Engage Thrusters

Performance 2.0

In my last post, I left off with an overall 25%ish improvement in framerate for my test case:

At the end, this was an extra 3 fps over my previous test, but how did I get to this point?

The answer lies in even more unnecessary queue submission. Let’s take a look at zink’s pipe_context::set_framebuffer_state hook, which is called by gallium any time the framebuffer state changes:

static void
zink_set_framebuffer_state(struct pipe_context *pctx,
                           const struct pipe_framebuffer_state *state)
{
   struct zink_context *ctx = zink_context(pctx);
   struct zink_screen *screen = zink_screen(pctx->screen);

   util_copy_framebuffer_state(&ctx->fb_state, state);

   struct zink_framebuffer *fb = get_framebuffer(ctx);

   zink_framebuffer_reference(screen, &ctx->framebuffer, fb);
   if (ctx->gfx_pipeline_state.render_pass != fb->rp)
      ctx->gfx_pipeline_state.hash = 0;
   zink_render_pass_reference(screen, &ctx->gfx_pipeline_state.render_pass, fb->rp);

   uint8_t rast_samples = util_framebuffer_get_num_samples(state);
   /* in vulkan, gl_SampleMask needs to be explicitly ignored for sampleCount == 1 */
   if ((ctx->gfx_pipeline_state.rast_samples > 1) != (rast_samples > 1))
      ctx->dirty_shader_stages |= 1 << PIPE_SHADER_FRAGMENT;
   if (ctx->gfx_pipeline_state.rast_samples != rast_samples)
      ctx->gfx_pipeline_state.hash = 0;
   ctx->gfx_pipeline_state.rast_samples = rast_samples;
   if (ctx->gfx_pipeline_state.num_attachments != state->nr_cbufs)
      ctx->gfx_pipeline_state.hash = 0;
   ctx->gfx_pipeline_state.num_attachments = state->nr_cbufs;

   /* need to start a new renderpass */
   if (zink_curr_batch(ctx)->rp)
      flush_batch(ctx);
   struct zink_batch *batch = zink_batch_no_rp(ctx);
   zink_framebuffer_reference(screen, &batch->fb, fb);

   framebuffer_state_buffer_barriers_setup(ctx, &ctx->fb_state, zink_curr_batch(ctx));
}

Briefly, zink copies the framebuffer state, there’s a number of conditions under which a new pipeline object is needed, which all result in ctx->gfx_pipeline_state.hash = 0;. Other than this, there’s sample count check for sample changes so that the shader can be modified if necessary, and then there’s the setup for creating the Vulkan framebuffer object as well as the renderpass object in get_framebuffer().
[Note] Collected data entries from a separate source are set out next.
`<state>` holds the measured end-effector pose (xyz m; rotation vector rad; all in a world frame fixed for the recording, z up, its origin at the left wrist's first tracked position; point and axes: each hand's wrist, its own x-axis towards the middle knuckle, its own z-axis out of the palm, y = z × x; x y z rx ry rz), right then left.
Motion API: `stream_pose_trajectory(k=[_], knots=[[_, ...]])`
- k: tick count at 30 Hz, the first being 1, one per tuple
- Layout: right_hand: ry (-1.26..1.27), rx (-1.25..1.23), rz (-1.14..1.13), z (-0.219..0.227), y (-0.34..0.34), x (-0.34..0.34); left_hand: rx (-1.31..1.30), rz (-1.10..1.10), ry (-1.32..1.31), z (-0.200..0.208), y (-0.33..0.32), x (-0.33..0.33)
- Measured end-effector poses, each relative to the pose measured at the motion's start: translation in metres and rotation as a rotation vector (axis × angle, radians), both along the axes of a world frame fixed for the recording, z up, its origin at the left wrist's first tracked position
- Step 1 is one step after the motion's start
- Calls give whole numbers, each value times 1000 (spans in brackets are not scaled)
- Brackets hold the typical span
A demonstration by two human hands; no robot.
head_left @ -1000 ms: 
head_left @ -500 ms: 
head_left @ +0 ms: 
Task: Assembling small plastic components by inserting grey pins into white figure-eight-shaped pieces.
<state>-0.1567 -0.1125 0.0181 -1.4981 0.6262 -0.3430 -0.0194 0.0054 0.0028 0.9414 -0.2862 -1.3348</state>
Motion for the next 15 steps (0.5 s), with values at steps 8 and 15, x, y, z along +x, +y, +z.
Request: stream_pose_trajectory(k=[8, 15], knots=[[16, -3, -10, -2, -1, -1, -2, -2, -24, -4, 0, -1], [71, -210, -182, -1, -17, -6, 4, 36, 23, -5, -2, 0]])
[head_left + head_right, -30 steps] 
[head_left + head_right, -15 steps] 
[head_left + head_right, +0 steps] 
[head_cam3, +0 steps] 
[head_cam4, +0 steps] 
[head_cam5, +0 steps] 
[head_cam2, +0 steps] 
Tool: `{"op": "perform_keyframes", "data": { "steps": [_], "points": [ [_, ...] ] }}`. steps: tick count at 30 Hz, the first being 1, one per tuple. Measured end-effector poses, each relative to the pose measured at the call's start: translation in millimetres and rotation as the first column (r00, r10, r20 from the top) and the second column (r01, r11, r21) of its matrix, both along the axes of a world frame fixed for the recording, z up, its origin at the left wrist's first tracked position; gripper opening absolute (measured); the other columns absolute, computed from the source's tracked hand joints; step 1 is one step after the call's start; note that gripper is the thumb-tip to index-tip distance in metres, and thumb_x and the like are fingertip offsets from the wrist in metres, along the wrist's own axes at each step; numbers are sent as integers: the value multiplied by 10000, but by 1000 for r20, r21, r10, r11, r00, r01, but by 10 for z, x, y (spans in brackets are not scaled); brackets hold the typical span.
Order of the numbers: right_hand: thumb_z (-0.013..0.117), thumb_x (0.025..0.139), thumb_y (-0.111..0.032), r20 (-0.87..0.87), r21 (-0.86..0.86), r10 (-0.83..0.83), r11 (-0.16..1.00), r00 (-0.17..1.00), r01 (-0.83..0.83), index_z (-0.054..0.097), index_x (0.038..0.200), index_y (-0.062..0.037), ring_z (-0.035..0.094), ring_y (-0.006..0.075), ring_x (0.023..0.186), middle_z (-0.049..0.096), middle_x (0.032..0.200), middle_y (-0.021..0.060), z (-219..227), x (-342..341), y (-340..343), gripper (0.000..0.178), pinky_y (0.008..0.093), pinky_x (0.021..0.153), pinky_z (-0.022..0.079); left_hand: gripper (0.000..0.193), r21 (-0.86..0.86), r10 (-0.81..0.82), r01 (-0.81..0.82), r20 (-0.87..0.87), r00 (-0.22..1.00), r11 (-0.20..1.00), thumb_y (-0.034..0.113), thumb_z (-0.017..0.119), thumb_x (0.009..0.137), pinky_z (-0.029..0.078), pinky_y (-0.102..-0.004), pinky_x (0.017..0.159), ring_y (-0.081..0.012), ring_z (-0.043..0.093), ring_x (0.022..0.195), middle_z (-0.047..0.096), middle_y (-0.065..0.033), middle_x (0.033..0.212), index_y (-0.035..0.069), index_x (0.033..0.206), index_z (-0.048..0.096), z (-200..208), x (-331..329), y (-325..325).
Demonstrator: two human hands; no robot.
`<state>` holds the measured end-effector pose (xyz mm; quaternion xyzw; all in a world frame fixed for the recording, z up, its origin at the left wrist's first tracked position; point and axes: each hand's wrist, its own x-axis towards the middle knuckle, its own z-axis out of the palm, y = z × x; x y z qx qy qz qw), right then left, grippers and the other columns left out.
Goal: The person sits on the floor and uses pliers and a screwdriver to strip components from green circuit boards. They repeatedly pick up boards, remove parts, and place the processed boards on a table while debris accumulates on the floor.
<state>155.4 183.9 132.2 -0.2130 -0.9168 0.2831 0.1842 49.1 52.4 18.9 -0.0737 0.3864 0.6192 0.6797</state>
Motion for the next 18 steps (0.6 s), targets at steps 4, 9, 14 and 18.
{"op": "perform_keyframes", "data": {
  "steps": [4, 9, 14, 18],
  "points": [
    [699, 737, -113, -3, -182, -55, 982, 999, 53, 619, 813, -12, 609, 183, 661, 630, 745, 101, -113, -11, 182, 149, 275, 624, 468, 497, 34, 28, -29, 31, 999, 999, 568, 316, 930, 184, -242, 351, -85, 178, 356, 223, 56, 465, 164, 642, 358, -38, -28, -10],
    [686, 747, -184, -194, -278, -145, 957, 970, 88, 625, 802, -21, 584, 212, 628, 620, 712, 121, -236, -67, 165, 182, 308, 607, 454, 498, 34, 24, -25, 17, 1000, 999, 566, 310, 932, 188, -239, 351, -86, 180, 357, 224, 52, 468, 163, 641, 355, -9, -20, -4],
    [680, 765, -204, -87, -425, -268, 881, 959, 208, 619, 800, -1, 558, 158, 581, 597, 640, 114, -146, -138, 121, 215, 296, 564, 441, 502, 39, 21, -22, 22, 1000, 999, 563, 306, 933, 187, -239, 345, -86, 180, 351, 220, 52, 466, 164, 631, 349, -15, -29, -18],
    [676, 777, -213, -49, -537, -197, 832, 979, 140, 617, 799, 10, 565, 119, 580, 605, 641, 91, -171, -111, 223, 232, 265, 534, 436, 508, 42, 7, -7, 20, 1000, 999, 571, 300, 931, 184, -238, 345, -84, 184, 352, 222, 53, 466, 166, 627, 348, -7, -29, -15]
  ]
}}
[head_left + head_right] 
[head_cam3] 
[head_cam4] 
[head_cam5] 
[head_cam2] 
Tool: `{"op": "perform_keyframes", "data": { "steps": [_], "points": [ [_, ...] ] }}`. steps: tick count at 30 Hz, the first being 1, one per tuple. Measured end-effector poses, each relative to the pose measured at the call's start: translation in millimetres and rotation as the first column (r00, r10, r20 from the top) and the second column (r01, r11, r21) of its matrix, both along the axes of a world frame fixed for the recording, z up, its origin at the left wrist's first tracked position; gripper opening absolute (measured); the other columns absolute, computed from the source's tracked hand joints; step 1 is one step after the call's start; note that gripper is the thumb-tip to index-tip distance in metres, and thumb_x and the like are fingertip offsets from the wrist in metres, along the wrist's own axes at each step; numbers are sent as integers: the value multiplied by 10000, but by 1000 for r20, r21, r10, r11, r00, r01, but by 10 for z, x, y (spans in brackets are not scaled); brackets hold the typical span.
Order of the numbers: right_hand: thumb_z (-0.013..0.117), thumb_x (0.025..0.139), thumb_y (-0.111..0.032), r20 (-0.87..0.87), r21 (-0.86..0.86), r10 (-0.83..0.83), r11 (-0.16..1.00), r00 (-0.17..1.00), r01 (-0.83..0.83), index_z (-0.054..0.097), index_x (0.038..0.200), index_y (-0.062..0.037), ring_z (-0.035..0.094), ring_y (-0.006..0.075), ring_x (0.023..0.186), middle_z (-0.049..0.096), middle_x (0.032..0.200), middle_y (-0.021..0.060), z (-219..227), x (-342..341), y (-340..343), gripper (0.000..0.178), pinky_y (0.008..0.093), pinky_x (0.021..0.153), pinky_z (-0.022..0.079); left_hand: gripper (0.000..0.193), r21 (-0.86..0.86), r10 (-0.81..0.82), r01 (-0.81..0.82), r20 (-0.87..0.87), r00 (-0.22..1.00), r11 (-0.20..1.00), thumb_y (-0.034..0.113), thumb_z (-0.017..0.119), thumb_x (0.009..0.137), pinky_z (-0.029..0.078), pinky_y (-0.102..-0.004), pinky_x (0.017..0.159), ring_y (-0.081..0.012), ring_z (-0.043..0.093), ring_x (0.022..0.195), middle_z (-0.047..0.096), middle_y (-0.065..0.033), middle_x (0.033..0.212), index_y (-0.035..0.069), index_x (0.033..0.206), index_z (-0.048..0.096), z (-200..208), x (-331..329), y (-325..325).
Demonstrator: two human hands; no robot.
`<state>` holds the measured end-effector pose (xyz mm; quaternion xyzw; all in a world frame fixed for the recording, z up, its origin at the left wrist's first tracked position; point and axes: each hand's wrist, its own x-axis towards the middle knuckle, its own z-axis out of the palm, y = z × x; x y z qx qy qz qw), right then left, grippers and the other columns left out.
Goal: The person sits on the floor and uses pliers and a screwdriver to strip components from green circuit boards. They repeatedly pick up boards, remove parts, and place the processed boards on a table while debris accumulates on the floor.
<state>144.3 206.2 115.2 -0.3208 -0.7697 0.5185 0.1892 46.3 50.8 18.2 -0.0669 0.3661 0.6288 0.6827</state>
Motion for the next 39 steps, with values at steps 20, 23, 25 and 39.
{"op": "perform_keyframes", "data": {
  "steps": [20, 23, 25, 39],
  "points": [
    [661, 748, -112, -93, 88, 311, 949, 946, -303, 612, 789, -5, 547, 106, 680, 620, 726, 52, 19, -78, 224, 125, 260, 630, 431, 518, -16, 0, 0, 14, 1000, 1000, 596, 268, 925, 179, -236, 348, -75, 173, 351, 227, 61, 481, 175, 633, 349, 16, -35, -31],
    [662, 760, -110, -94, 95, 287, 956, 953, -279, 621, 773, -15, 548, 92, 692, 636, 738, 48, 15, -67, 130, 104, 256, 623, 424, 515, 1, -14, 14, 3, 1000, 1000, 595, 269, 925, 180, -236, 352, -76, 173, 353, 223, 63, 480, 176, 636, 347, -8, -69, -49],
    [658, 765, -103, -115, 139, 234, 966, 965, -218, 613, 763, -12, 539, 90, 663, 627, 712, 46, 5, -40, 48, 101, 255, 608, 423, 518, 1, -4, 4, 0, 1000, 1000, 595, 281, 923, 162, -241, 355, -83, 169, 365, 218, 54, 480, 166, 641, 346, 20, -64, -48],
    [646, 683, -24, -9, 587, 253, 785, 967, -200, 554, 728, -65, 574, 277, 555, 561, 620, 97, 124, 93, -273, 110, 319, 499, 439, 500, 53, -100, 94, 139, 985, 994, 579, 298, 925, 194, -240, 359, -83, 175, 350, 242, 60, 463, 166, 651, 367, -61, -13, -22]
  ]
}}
Eagle-eyed readers will immediately spot the problem here, which is, aside from the fact that there’s not actually any reason to be setting up the framebuffer or renderpass here, how zink is also flushing the current batch if a renderpass is active.

The change I made here was to remove everything related to Vulkan from here, and move it to zink_begin_render_pass(), which is the function that the driver uses to begin a renderpass for a given batch.

This is clearly a much larger change than just removing the flush_batch() call, which might be what’s expected now that ending a renderpass no longer forces queue submission. Indeed, why haven’t I just ended the current renderpass and kept using the same batch?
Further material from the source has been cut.